_Work item_
Count only the lines of the records that hold "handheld", then give the number without any other words.

_Material to process_

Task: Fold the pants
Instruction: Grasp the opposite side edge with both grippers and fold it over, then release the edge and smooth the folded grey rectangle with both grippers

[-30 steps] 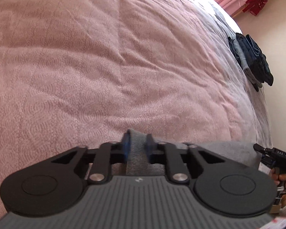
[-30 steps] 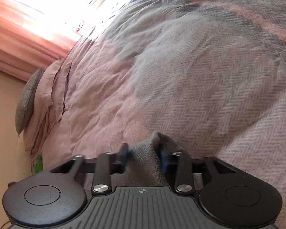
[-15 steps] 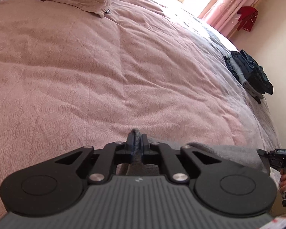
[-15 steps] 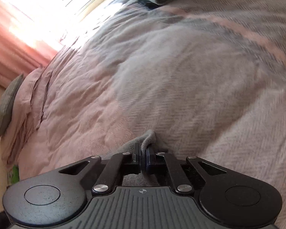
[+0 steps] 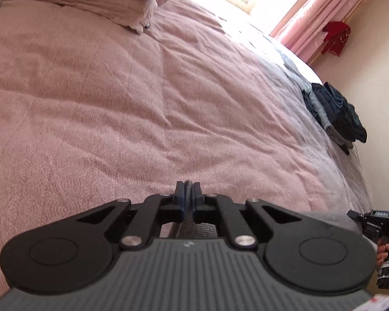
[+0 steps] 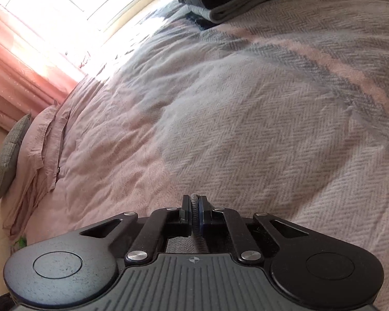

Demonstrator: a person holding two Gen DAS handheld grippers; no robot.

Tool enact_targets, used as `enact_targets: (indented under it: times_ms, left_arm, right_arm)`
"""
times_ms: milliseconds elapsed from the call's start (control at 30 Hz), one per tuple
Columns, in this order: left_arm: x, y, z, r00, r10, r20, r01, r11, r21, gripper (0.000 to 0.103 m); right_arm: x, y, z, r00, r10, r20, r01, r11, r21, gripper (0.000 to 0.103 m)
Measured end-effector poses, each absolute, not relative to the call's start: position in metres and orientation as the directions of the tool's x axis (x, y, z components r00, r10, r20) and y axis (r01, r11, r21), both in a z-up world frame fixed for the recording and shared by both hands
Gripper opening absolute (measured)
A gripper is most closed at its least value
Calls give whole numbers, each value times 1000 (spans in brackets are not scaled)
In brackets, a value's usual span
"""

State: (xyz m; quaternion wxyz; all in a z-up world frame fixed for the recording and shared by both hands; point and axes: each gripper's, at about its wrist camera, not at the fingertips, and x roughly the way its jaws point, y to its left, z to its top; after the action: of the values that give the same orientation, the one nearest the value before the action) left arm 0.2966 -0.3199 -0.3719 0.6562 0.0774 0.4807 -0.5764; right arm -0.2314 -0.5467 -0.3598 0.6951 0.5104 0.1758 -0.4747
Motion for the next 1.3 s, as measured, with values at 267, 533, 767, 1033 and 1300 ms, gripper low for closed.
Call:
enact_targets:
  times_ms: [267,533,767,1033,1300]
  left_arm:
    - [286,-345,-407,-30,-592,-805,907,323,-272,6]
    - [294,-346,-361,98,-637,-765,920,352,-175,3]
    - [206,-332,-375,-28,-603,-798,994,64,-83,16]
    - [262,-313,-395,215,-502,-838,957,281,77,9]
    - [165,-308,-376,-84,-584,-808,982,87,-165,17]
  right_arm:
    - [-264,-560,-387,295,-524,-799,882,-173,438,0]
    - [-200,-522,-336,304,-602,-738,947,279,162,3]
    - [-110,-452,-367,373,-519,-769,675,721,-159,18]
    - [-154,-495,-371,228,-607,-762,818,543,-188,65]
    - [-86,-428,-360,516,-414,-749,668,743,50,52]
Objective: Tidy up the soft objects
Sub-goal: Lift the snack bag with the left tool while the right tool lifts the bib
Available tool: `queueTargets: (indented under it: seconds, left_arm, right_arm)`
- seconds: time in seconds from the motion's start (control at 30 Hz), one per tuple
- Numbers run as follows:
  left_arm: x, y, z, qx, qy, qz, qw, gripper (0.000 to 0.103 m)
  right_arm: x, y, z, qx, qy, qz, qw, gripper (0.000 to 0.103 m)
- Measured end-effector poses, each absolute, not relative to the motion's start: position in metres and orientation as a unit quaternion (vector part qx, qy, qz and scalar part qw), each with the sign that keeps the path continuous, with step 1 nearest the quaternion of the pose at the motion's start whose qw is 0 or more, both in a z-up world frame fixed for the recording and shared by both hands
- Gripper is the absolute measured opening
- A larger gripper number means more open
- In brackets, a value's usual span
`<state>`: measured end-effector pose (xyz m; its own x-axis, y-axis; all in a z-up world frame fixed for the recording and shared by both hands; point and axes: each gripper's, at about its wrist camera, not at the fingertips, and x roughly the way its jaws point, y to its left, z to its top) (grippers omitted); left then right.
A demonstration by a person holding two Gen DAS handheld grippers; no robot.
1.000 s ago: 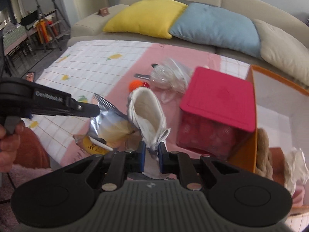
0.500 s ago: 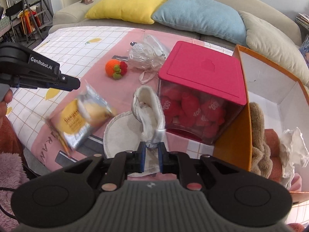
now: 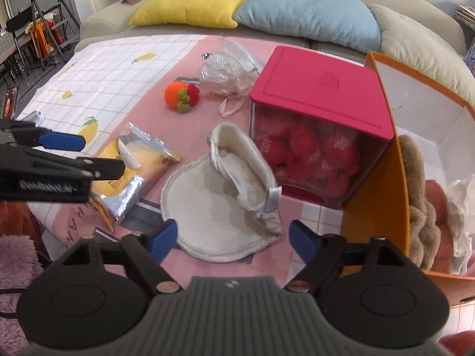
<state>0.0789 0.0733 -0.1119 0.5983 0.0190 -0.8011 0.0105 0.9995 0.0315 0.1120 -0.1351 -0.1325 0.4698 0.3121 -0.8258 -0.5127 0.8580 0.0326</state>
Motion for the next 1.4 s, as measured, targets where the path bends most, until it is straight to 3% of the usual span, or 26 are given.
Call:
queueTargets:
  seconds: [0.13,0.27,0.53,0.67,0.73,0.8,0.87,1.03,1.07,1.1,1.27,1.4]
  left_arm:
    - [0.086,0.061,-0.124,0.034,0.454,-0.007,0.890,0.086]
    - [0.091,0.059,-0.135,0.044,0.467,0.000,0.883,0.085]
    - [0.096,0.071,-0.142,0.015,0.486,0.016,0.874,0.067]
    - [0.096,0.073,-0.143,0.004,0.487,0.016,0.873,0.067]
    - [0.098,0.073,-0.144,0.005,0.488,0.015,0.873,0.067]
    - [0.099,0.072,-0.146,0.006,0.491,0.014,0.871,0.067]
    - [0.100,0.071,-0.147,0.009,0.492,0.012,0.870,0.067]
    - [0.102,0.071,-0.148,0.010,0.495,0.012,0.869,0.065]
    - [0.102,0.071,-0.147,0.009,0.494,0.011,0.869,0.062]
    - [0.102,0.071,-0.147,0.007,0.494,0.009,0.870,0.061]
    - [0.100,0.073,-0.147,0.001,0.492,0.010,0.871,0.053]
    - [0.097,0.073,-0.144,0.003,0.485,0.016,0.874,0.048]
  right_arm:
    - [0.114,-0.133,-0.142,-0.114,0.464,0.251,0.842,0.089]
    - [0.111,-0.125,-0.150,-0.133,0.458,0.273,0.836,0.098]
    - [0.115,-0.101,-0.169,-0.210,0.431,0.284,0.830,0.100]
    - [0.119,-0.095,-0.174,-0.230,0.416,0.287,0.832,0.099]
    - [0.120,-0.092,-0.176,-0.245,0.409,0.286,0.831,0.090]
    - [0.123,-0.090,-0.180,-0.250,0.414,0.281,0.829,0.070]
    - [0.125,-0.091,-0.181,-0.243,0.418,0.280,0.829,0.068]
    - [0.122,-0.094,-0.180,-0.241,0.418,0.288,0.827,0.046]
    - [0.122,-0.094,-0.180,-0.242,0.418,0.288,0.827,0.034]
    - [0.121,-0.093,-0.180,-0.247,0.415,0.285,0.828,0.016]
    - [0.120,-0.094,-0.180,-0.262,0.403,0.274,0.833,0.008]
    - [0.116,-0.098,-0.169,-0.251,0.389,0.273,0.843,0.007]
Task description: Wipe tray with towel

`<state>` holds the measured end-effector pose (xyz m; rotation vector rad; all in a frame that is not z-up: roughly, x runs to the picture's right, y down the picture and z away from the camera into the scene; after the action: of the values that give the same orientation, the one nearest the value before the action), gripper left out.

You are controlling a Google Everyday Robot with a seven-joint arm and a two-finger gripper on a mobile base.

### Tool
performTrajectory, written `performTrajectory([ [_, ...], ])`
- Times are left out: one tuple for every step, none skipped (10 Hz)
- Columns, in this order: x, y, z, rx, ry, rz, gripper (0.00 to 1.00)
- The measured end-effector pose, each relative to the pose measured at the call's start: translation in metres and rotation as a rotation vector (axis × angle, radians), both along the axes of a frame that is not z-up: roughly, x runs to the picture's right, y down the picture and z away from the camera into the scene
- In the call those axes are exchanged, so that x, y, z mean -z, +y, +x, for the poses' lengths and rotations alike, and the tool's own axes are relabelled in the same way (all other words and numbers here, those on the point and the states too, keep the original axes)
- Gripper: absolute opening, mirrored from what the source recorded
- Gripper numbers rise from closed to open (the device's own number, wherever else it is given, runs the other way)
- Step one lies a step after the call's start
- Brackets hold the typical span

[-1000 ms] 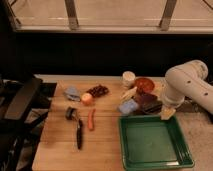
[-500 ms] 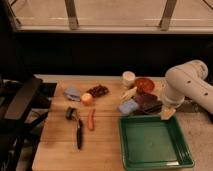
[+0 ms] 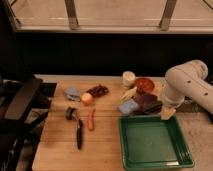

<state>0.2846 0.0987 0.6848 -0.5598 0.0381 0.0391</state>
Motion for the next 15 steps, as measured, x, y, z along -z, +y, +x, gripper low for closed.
performTrajectory([
  [0.000,-0.003,-0.002,0.022,-0.015,0.005,0.65],
  [0.001,-0.011,-0.010,0.057,-0.043,0.017,0.65],
  [0.002,-0.017,-0.024,0.091,-0.077,0.026,0.65],
  [0.002,-0.023,-0.047,0.131,-0.117,0.036,0.65],
  [0.002,-0.028,-0.073,0.162,-0.156,0.041,0.65],
  [0.001,-0.031,-0.095,0.185,-0.187,0.043,0.65],
  [0.000,-0.034,-0.119,0.203,-0.218,0.049,0.65],
  [-0.001,-0.036,-0.145,0.216,-0.251,0.060,0.65],
  [0.000,-0.037,-0.157,0.219,-0.271,0.063,0.65],
  [-0.001,-0.037,-0.153,0.219,-0.262,0.064,0.65],
  [0.000,-0.037,-0.155,0.218,-0.266,0.063,0.65],
  [0.000,-0.037,-0.156,0.219,-0.268,0.062,0.65],
  [-0.001,-0.037,-0.154,0.220,-0.264,0.064,0.65],
  [-0.001,-0.037,-0.153,0.219,-0.263,0.064,0.65],
  [-0.001,-0.038,-0.155,0.220,-0.264,0.065,0.65],
])
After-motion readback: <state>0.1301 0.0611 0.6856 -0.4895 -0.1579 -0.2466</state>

_Answer to the problem_
2